**Information**
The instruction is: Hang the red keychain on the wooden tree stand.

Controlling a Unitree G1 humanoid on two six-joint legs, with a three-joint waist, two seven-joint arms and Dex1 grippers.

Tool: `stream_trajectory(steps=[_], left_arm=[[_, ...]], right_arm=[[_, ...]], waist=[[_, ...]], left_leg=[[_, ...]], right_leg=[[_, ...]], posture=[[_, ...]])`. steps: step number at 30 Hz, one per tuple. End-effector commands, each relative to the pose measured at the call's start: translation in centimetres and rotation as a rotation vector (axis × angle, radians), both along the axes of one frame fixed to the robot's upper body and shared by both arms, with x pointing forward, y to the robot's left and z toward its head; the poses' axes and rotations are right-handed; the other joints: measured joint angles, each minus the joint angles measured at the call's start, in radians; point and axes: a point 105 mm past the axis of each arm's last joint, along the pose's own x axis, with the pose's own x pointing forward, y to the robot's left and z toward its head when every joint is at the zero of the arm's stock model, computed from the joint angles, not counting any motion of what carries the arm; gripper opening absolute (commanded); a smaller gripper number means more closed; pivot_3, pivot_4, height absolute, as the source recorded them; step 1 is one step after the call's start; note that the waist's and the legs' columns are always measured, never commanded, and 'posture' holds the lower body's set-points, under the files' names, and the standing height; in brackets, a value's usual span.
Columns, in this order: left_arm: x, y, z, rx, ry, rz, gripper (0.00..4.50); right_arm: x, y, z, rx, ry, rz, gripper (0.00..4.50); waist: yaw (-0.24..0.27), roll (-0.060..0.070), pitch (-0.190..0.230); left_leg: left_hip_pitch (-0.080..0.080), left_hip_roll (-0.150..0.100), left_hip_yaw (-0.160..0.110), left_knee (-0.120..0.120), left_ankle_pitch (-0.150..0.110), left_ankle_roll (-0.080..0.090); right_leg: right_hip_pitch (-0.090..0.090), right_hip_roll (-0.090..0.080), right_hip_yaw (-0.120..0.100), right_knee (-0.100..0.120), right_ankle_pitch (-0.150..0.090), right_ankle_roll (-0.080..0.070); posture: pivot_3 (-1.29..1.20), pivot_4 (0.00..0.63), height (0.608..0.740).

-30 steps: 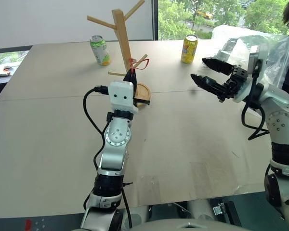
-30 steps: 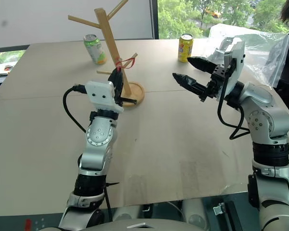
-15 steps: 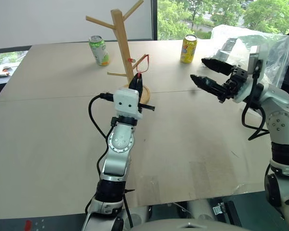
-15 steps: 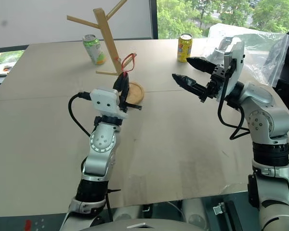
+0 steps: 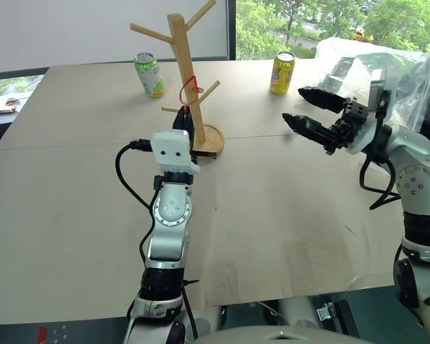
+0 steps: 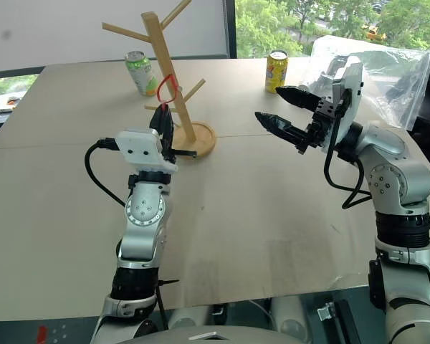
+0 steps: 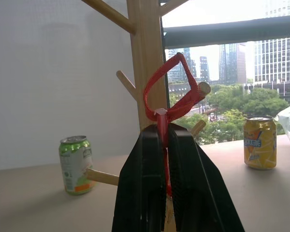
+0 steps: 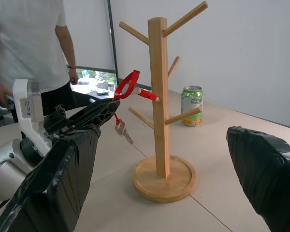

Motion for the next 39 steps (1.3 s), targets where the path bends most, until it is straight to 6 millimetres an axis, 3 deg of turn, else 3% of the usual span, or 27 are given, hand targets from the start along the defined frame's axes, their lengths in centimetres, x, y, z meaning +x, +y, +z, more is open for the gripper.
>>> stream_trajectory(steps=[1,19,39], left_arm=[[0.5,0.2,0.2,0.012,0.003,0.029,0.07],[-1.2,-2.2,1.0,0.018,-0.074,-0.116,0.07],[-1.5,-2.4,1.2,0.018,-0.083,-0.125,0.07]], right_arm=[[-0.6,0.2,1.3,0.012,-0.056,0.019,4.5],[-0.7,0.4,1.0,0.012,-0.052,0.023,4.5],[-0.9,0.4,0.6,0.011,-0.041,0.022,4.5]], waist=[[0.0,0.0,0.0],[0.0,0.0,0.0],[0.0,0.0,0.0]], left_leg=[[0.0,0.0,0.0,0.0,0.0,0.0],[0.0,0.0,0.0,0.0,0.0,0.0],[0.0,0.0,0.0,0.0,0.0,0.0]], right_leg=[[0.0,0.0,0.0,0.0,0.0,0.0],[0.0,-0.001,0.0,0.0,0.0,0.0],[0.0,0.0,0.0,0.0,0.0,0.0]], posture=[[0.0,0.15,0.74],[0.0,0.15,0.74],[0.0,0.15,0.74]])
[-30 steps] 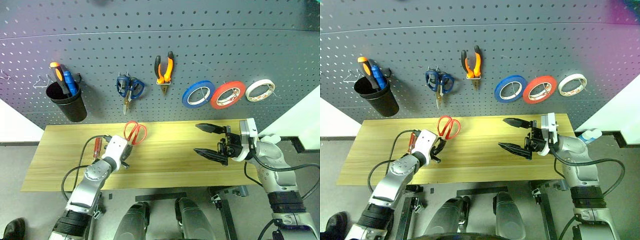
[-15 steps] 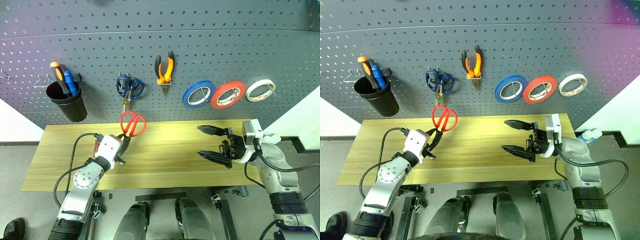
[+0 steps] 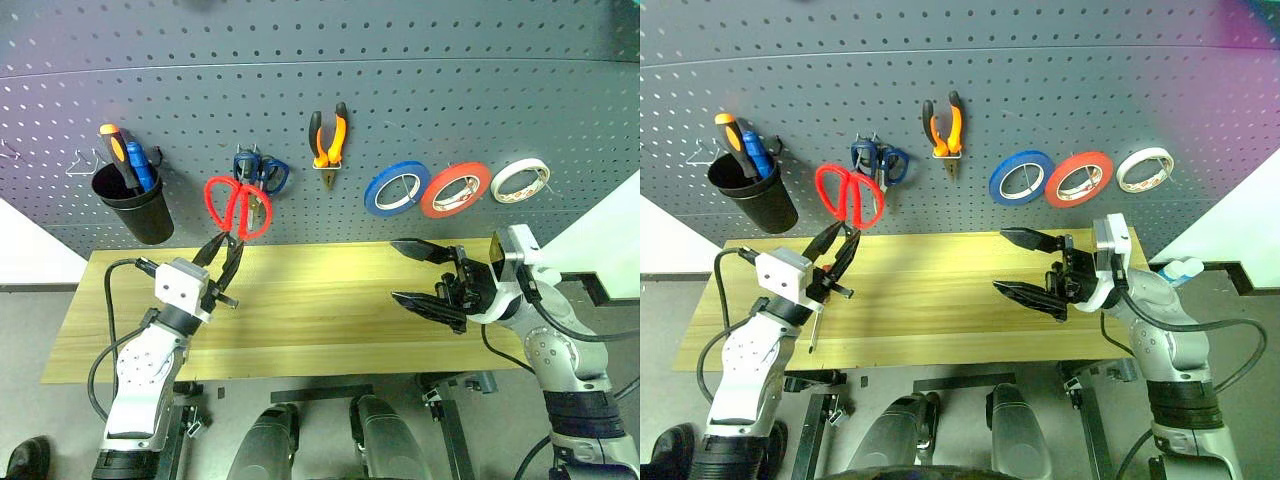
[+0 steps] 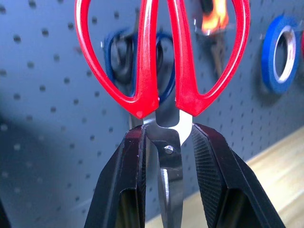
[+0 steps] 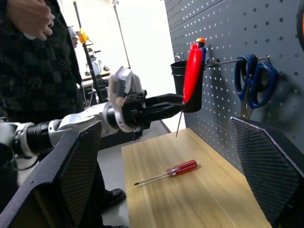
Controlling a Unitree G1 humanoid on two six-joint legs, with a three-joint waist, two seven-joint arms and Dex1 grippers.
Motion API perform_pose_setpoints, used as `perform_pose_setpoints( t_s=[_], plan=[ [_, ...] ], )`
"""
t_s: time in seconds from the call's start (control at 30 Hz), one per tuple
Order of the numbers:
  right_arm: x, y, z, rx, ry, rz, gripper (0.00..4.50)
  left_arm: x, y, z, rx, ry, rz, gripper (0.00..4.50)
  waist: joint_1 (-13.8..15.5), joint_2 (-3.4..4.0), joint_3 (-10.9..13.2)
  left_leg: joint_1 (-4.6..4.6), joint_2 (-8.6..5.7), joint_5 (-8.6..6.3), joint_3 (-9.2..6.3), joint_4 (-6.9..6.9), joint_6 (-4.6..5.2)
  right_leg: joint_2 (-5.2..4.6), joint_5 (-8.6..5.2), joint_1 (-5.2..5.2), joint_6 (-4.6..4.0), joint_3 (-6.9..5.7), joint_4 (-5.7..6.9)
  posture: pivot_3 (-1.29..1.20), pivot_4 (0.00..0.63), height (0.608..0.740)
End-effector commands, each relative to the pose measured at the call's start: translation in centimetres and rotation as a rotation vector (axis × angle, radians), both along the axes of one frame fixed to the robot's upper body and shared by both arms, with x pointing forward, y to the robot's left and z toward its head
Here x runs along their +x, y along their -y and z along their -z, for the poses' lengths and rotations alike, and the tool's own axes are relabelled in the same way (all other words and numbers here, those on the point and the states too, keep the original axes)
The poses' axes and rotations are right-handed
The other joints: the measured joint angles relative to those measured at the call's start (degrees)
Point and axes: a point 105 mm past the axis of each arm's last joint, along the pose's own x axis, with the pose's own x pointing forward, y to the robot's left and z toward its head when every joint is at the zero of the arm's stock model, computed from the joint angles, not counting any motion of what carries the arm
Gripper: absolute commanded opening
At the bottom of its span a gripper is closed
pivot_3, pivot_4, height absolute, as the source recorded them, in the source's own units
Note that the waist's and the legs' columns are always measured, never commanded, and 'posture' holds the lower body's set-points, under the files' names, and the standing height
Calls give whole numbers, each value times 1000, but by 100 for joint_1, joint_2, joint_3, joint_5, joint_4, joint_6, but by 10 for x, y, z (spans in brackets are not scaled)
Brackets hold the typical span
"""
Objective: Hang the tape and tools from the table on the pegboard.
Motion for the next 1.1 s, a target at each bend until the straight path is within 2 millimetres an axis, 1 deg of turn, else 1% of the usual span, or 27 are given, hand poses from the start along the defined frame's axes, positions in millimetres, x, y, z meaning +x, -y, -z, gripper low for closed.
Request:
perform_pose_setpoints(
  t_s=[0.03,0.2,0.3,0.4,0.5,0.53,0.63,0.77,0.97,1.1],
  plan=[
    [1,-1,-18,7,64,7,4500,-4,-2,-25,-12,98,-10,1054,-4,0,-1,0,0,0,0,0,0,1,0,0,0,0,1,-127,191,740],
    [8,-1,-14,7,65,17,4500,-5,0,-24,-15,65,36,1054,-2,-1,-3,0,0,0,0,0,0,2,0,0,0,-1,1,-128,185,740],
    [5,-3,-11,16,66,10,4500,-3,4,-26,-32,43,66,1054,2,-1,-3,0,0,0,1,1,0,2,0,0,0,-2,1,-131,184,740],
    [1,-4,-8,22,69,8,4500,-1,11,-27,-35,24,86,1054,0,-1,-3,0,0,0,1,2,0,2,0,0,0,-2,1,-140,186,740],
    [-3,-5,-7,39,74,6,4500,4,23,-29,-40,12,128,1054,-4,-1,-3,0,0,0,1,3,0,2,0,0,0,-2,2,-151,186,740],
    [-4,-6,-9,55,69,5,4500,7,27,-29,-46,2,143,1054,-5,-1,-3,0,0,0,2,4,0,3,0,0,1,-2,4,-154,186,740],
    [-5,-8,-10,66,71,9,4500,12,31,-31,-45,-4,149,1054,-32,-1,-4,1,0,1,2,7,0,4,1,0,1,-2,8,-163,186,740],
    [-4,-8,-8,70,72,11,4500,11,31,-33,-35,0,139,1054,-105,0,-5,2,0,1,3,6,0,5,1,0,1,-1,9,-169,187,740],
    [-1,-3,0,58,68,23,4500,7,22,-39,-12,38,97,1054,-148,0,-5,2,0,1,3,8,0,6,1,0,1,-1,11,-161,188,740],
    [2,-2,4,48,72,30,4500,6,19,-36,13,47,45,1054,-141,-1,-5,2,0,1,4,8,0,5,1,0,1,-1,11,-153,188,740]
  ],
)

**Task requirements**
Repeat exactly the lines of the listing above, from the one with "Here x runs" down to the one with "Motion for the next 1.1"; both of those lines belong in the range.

**Result of this exercise**
Here x runs along their +x, y along their -y and z along their -z, for the poses' lengths and rotations alike, and the tool's own axes are relabelled in the same way (all other words and numbers here, those on the point and the states too, keep the original axes)
The poses' axes and rotations are right-handed
The other joints: the measured joint angles relative to those measured at the call's start (degrees)
Point and axes: a point 105 mm past the axis of each arm's last joint, along the pose's own x axis, with the pose's own x pointing forward, y to the robot's left and z toward its head when every joint is at the zero of the arm's stock model, computed from the joint angles, not counting any motion of what carries the arm
Gripper: absolute commanded opening
At the bottom of its span a gripper is closed
pivot_3, pivot_4, height absolute, as the source recorded them, in the source's own units
Note that the waist's and the legs' columns are always measured, never commanded, and 'posture' holds the lower body's set-points, under the files' names, and the standing height
Calls give whole numbers, each value times 1000, but by 100 for joint_1, joint_2, joint_3, joint_5, joint_4, joint_6, but by 10 for x, y, z (spans in brackets are not scaled)
Brackets hold the typical span
"""
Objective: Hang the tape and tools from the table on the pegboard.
Motion for the next 1.1 s, a target at each bend until the straight path is within 2 millimetres an axis, 1 deg of turn, else 1% of the usual span, or 27 are given, hand poses from the start along the defined frame's axes, positions in millimetres, x, y, z meaning +x, -y, -z, gripper low for closed.

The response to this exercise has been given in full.